Thank you, Chris, for hosting me here today. You know, I get a real thrill when I come across a great bad guy or gal in crime fiction. A character I really love to hate. Unfortunately, not all writers take the same care in developing their antagonists as they do with their protagonists.
Writers put a lot of time and thought into creating their heroes, giving them backstories, motivation, even throwing in a few flaws, which they may or may not overcome. But they too often ignore their antagonists, which is a big mistake.
“Villains are some of the worst characters I meet in manuscripts, and not in a good way. What I mean is that they are frequently cardboard. Most are presented as purely evil: Mwoo-ha-ha villains, as we call them around the office.” Notes New York literary agent Donald Maass in The Breakout Novelist.
Even characters who merely oppose, rather than attack, the protagonist—and provide much-needed conflict in a novel—are often poorly developed. Without strong resistance, readers probably wonder why the protagonist has such a hard time in reaching his goal.
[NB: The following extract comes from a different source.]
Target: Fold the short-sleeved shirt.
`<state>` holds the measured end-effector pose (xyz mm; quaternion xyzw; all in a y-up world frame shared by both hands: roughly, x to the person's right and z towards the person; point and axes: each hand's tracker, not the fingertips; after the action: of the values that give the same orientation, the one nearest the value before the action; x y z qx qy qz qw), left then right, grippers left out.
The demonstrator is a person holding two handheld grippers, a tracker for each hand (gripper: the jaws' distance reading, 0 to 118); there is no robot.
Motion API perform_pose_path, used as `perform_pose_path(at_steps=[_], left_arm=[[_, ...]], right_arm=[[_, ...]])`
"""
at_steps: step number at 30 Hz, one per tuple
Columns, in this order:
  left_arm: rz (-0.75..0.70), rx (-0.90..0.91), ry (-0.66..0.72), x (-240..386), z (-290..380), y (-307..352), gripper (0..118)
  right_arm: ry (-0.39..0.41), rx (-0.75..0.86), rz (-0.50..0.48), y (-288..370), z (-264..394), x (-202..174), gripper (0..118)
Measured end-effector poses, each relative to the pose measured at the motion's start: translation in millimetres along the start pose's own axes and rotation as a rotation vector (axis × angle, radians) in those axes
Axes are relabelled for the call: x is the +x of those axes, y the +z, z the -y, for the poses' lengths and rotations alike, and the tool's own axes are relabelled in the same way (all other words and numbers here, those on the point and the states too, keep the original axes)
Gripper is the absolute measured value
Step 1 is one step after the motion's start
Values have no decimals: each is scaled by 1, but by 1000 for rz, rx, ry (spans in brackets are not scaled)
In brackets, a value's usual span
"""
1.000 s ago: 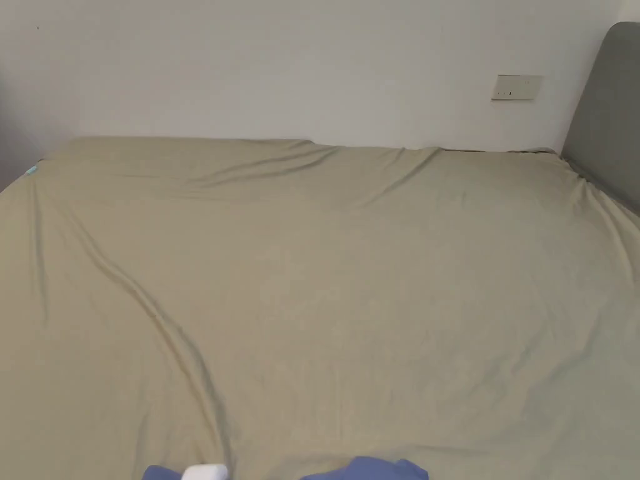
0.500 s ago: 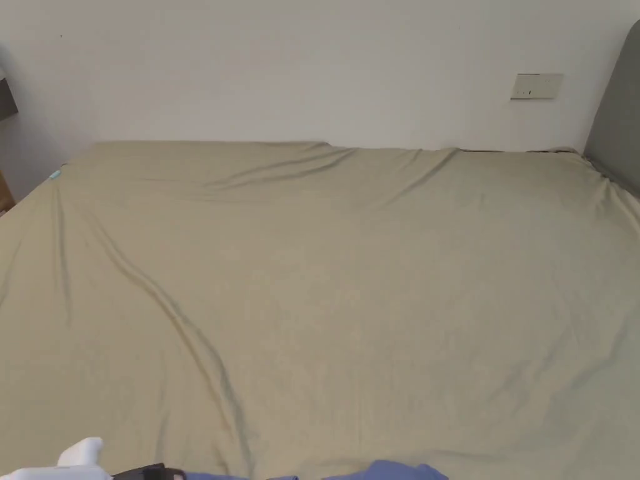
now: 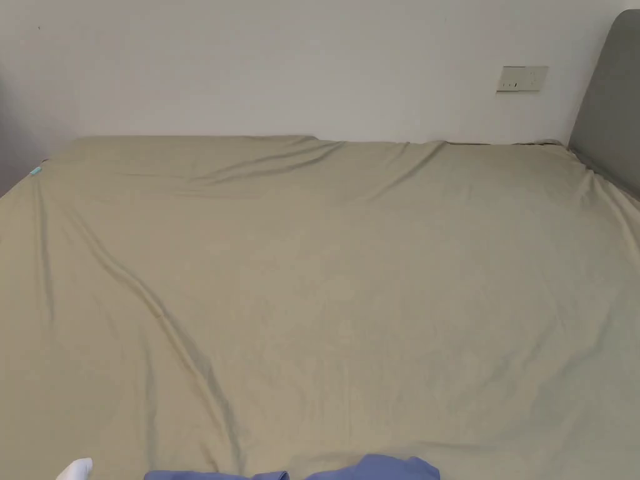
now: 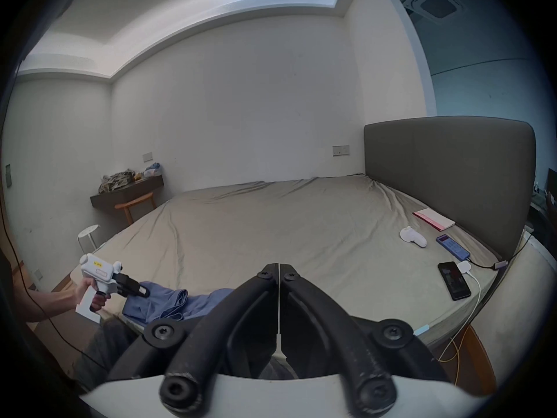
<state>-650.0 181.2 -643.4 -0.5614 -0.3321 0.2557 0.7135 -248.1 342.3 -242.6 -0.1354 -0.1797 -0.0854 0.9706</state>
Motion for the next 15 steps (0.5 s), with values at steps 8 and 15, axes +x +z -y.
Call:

In my stories, I avoid completely evil antagonists because I can’t believe in them. No one is bad all the time. Antagonists lash out because of jealousy, fear or greed—feelings all of us have had. Some are driven by personal demons. And some antagonists can be sympathetic. What’s important is that they are well-rounded and believable.
I invest some time in creating my bad guys and gals, opening up their unexpected sides and justifying some of their actions. In my latest Pat Tierney mystery, Raven Lake, I have two antagonists. Both are smart and strong, as smart and as strong as Pat Tierney. One is driven by jealousy, the other by greed. I found myself really liking one of them. In other circumstances, I could see this character being my friend.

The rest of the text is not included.